> Task statement
Return, unaltered, every line from the beginning of the material below up to and including the one with "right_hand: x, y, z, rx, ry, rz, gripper".

##### Dataset extract

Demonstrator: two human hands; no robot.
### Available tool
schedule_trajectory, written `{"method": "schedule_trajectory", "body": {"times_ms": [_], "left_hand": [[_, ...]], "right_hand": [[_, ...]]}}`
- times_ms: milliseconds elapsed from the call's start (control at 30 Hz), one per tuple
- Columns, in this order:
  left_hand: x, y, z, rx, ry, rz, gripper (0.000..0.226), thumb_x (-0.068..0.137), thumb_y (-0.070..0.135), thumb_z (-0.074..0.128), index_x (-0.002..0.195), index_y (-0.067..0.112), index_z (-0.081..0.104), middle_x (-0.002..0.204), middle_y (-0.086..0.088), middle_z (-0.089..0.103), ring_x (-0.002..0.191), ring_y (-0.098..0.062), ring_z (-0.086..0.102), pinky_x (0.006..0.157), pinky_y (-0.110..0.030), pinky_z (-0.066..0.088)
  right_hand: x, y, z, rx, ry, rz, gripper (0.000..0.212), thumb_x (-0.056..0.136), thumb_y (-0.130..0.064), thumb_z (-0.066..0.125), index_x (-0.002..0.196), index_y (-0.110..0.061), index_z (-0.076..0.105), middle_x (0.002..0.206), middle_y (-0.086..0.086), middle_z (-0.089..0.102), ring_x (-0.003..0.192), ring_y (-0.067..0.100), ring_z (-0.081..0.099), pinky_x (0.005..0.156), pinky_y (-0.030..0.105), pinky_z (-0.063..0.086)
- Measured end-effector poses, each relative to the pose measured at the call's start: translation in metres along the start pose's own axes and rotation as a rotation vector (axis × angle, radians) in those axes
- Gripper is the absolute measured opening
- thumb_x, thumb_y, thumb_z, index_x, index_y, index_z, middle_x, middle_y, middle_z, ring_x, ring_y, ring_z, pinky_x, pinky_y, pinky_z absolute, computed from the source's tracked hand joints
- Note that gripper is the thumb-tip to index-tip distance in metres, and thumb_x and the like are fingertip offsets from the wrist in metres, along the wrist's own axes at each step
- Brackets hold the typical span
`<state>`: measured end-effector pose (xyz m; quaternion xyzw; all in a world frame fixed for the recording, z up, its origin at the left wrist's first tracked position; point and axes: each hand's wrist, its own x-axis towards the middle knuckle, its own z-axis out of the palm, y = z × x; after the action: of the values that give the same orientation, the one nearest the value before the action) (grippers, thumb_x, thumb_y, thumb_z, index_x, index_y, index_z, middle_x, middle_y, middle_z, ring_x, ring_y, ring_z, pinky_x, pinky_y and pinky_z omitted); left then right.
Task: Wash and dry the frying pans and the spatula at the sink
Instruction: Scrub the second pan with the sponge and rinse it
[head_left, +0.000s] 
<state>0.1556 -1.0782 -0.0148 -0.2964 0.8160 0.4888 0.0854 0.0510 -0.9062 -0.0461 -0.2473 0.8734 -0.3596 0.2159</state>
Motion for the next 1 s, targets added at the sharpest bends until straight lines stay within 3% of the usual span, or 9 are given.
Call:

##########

> Expected answer
Demonstrator: two human hands; no robot.
### Available tool
schedule_trajectory, written `{"method": "schedule_trajectory", "body": {"times_ms": [_], "left_hand": [[_, ...]], "right_hand": [[_, ...]]}}`
- times_ms: milliseconds elapsed from the call's start (control at 30 Hz), one per tuple
- Columns, in this order:
  left_hand: x, y, z, rx, ry, rz, gripper (0.000..0.226), thumb_x (-0.068..0.137), thumb_y (-0.070..0.135), thumb_z (-0.074..0.128), index_x (-0.002..0.195), index_y (-0.067..0.112), index_z (-0.081..0.104), middle_x (-0.002..0.204), middle_y (-0.086..0.088), middle_z (-0.089..0.103), ring_x (-0.002..0.191), ring_y (-0.098..0.062), ring_z (-0.086..0.102), pinky_x (0.006..0.157), pinky_y (-0.110..0.030), pinky_z (-0.066..0.088)
  right_hand: x, y, z, rx, ry, rz, gripper (0.000..0.212), thumb_x (-0.056..0.136), thumb_y (-0.130..0.064), thumb_z (-0.066..0.125), index_x (-0.002..0.196), index_y (-0.110..0.061), index_z (-0.076..0.105), middle_x (0.002..0.206), middle_y (-0.086..0.086), middle_z (-0.089..0.102), ring_x (-0.003..0.192), ring_y (-0.067..0.100), ring_z (-0.081..0.099), pinky_x (0.005..0.156), pinky_y (-0.030..0.105), pinky_z (-0.063..0.086)

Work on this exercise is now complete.